Hoy, esa operación sigue dando frutos. Bajo el término “Latinoamérica” se diluye todo lo que hace único al mundo hispanoamericano: su lengua común, su evangelización común, su tradición jurídica y cultural común, su devoción a María, su fidelidad al catolicismo tradicional. “Latinoamérica” es un nombre sin alma, sin raíz, sin teología. “Hispanoamérica”, en cambio, es memoria viva de Cristo, de la Virgen y de los santos.
La recuperación del nombre verdadero no es solo una cuestión española. Tiene una importancia decisiva para toda la Cristiandad. En una época de apostasía, confusión doctrinal y avance del globalismo anticristiano, un continente consciente de su identidad católica es un baluarte para la defensa de la fe. Esto no afecta únicamente a los pueblos de habla hispana, sino también a naciones hermanas como Italia, que comparten un destino espiritual común. Italia, corazón de la Iglesia, sede de Roma, tierra de santos y defensora milenaria de la Tradición, necesita que Hispanoamérica permanezca fiel a su identidad cristiana.

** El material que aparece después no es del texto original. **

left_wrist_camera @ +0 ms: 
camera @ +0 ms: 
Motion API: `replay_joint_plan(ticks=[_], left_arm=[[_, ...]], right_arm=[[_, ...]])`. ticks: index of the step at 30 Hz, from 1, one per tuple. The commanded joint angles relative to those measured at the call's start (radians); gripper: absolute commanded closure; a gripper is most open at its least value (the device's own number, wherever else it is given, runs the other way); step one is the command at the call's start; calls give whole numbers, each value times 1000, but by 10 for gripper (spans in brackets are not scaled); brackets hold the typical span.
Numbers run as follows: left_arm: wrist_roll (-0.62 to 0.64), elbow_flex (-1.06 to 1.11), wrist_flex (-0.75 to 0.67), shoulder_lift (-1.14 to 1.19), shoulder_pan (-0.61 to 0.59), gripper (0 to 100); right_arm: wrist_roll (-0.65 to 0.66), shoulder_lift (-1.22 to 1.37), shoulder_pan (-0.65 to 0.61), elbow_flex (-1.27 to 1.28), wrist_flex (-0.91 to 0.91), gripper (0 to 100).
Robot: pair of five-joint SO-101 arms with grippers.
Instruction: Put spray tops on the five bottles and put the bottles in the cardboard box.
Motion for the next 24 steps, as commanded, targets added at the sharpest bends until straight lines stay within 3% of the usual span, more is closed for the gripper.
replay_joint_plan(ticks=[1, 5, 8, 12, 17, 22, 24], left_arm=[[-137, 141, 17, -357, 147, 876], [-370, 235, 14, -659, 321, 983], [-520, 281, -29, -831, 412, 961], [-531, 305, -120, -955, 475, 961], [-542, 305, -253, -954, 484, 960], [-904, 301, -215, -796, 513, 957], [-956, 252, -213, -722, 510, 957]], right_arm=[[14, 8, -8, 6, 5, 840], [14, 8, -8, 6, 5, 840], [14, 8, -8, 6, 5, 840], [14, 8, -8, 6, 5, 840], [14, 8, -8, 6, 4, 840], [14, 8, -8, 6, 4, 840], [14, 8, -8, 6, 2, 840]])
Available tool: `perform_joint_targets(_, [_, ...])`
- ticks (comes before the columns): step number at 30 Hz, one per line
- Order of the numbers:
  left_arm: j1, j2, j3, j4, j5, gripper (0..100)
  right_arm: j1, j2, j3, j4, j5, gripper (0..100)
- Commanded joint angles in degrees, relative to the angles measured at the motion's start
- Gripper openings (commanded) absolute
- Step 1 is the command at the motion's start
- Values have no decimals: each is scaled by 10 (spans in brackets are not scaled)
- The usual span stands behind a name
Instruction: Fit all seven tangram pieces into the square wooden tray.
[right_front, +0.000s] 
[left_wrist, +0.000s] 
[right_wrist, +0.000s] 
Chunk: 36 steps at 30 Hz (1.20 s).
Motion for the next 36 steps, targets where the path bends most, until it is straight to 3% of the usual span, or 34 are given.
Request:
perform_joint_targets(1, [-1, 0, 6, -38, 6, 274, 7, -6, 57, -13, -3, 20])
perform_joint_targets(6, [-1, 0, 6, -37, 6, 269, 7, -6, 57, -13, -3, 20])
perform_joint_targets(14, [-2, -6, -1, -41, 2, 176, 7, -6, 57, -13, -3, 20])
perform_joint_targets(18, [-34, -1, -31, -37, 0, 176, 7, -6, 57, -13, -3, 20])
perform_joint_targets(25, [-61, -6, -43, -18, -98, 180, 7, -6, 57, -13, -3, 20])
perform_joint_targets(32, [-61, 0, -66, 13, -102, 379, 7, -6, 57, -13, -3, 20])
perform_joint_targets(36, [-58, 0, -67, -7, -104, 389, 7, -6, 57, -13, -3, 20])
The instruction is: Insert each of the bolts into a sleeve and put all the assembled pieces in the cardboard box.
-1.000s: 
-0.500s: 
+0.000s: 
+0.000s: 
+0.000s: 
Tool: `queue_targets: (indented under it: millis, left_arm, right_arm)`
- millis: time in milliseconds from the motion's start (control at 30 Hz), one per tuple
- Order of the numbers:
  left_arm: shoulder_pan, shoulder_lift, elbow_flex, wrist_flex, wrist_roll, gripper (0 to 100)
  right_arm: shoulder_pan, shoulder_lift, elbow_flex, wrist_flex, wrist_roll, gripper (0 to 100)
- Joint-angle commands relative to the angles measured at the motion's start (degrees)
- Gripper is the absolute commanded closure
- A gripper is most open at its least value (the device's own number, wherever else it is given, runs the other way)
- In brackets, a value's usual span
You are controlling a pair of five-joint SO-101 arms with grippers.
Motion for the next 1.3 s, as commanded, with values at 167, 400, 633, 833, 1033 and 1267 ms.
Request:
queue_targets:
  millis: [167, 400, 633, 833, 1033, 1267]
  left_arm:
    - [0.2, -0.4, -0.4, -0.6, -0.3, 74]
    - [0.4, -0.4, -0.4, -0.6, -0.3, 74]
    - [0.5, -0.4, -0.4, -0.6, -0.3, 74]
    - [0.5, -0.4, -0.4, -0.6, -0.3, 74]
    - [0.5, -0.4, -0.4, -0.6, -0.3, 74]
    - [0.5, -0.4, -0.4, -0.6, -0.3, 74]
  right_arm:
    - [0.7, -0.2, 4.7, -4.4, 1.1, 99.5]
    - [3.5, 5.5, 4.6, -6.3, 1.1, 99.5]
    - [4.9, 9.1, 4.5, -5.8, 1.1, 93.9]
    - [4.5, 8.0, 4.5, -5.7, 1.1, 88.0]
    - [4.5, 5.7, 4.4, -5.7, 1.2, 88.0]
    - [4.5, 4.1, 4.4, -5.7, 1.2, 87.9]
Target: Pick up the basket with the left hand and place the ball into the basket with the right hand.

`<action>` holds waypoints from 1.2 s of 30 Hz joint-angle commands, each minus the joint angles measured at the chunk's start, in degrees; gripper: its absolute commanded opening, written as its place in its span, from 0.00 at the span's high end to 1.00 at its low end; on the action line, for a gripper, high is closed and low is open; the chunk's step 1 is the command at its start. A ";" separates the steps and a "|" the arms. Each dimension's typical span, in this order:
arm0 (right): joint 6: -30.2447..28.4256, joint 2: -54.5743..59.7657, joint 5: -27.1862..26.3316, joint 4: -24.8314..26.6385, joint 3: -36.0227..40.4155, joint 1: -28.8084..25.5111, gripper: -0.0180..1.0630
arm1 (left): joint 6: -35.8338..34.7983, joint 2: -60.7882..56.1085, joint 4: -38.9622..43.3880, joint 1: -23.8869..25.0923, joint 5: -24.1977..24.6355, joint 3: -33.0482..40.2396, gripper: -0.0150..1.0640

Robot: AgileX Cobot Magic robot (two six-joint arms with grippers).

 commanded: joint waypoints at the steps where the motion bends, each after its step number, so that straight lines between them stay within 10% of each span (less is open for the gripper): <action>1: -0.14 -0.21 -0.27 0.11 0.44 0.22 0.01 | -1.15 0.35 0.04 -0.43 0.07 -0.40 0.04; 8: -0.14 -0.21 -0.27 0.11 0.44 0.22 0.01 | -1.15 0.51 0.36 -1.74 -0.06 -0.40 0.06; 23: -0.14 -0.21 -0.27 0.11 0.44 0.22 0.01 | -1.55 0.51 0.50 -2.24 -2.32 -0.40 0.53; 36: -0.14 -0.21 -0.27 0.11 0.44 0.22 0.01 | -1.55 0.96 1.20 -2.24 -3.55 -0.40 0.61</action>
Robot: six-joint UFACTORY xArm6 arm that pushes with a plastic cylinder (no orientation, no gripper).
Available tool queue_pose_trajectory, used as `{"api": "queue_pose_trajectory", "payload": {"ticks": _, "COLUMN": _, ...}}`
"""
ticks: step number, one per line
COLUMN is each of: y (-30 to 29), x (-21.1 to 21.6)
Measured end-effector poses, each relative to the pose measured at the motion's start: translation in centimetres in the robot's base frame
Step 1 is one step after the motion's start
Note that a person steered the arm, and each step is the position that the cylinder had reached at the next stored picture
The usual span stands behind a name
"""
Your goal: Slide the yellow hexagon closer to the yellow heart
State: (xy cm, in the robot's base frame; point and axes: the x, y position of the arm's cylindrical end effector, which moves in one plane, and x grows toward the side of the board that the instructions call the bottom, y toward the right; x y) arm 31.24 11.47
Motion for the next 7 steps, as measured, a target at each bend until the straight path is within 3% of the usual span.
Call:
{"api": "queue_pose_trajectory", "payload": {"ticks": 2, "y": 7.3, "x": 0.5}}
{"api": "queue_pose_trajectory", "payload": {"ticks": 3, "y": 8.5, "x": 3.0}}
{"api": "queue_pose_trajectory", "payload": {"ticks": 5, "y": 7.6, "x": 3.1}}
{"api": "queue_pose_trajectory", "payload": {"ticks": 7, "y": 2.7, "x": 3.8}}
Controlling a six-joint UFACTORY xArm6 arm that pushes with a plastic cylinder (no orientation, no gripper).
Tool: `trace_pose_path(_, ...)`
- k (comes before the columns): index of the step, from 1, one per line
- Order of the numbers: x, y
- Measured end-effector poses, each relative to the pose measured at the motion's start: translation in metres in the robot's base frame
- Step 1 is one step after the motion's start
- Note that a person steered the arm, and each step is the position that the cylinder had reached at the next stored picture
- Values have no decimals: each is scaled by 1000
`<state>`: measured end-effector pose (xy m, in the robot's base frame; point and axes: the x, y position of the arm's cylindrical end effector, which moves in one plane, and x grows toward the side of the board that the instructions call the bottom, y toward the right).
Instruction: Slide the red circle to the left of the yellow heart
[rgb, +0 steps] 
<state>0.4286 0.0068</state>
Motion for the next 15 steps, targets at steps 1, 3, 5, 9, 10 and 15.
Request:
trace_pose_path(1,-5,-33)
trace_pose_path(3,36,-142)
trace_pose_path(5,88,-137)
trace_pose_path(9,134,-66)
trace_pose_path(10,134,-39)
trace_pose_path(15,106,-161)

Llamar a las cosas por su nombre fortalece un bloque espiritual necesario para resistir a los poderes de este mundo.
Para Italia, es esencial que Hispanoamérica mantenga su conciencia católica plena, porque ese continente es hoy una reserva moral para la Iglesia universal. Cuando Italia reconoce la verdad histórica del término Hispanoamérica, no solo honra la memoria de Roma, sino que encuentra un aliado natural para la restauración de la fe. No estamos ante un debate lingüístico; estamos ante la defensa de una alianza espiritual que beneficia a toda la Cristiandad.
El lenguaje no es neutral. El que controla el lenguaje controla la historia, y el que controla la historia controla el futuro. Por eso el globalismo, el laicismo y la masonería han batallado por imponer “Latinoamérica” en lugar de “Hispanoamérica”: porque un continente sin raíz es un continente vulnerable. Recuperar la palabra Hispanoamérica es recuperar nuestra misión: ser un continente consagrado al Sagrado Corazón y a la Virgen, levantarse como bastión de la fe y sostener a la Iglesia en su hora más oscura.
Que la Virgen de Guadalupe, Reina de Hispanoamérica y Emperatriz de las Américas, fortalezca a estos pueblos para cumplir su papel providencial en la historia, y que su manto cubra también a Italia y a toda la Cristiandad en esta batalla espiritual que define los últimos tiempos.